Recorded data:
- - -
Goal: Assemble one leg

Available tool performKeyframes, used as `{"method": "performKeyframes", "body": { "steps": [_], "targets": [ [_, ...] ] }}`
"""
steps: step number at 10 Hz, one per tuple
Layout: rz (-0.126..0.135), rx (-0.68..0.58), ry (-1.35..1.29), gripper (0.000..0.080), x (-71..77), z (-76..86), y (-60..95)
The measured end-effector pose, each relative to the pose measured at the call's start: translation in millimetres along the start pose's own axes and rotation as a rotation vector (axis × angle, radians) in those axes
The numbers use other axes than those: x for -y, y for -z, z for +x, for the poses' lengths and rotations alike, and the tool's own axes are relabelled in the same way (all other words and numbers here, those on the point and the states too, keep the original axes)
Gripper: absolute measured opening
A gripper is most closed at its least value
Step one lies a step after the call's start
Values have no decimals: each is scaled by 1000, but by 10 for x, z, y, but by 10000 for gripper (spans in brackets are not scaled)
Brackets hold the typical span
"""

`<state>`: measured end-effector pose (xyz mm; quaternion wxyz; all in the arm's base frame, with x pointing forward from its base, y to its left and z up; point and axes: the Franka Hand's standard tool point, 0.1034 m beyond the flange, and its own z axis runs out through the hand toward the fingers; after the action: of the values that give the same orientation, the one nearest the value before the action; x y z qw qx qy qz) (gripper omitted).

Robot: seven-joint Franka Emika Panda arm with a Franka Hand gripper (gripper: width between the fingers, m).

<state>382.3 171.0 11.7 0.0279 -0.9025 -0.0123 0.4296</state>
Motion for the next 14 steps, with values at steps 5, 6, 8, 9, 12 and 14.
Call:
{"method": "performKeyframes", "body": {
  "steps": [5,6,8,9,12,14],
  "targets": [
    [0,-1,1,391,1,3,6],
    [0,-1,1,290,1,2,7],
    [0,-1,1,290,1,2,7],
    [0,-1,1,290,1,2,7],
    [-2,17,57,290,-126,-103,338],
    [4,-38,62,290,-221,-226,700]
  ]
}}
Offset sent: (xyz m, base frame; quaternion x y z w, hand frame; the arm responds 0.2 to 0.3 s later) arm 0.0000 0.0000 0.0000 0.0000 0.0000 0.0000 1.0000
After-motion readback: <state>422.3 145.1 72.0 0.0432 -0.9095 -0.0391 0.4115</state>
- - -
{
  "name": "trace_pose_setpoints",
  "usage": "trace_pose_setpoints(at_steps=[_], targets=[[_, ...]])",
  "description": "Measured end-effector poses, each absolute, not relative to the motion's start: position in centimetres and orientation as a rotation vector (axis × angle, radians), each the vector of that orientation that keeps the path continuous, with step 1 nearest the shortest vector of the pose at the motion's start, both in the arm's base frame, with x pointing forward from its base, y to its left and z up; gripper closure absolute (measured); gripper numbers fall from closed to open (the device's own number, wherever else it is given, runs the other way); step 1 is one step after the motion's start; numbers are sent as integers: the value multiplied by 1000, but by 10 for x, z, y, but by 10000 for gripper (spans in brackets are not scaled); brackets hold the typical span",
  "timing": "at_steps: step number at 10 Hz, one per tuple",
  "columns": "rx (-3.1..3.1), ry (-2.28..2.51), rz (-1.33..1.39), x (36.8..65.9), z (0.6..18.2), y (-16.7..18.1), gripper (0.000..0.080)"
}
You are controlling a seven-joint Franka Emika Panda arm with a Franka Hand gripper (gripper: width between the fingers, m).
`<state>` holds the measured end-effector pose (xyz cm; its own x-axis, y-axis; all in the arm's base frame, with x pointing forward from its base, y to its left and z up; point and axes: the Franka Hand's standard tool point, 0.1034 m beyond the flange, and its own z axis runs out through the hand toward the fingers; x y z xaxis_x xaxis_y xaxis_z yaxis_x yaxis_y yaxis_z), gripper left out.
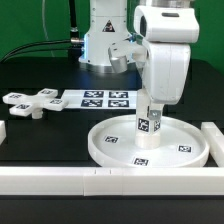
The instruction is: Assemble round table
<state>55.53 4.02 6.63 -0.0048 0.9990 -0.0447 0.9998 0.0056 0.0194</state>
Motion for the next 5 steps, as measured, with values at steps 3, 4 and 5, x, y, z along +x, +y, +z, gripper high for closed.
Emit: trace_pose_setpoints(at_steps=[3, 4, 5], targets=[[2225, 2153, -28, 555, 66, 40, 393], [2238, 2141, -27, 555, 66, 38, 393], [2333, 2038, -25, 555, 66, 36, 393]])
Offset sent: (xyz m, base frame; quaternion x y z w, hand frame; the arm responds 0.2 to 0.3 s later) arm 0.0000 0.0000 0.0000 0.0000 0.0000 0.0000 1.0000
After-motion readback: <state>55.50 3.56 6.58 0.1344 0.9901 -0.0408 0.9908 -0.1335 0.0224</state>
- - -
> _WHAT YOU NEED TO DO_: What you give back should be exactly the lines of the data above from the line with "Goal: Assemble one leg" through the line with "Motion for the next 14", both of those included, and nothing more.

> _RESULT OF THE EXERCISE_:
Goal: Assemble one leg

Available tool performKeyframes, used as `{"method": "performKeyframes", "body": { "steps": [_], "targets": [ [_, ...] ] }}`
"""
steps: step number at 10 Hz, one per tuple
Layout: rz (-0.126..0.135), rx (-0.68..0.58), ry (-1.35..1.29), gripper (0.000..0.080), x (-71..77), z (-76..86), y (-60..95)
The measured end-effector pose, each relative to the pose measured at the call's start: translation in millimetres along the start pose's own axes and rotation as a rotation vector (axis × angle, radians) in those axes
The numbers use other axes than those: x for -y, y for -z, z for +x, for the poses' lengths and rotations alike, and the tool's own axes are relabelled in the same way (all other words and numbers here, those on the point and the states too, keep the original axes)
Gripper: absolute measured opening
A gripper is most closed at its least value
Step one lies a step after the call's start
Values have no decimals: each is scaled by 1000, but by 10 for x, z, y, but by 10000 for gripper (spans in brackets are not scaled)
Brackets hold the typical span
"""

`<state>`: measured end-effector pose (xyz mm; quaternion wxyz; all in the arm's base frame, with x pointing forward from its base, y to its left and z up; point and axes: the Franka Hand's standard tool point, 0.1034 m beyond the flange, and its own z axis runs out through the hand toward the fingers; after the action: of the values that give the same orientation, the one nearest the value before the action; x y z qw qx qy qz) (gripper omitted).

Robot: seven-joint Franka Emika Panda arm with a Franka Hand gripper (gripper: width between the fingers, m).

<state>382.3 171.0 11.7 0.0279 -0.9025 -0.0123 0.4296</state>
Motion for the next 14 steps, with values at steps 5, 6, 8, 9, 12 and 14.

The answer is finished.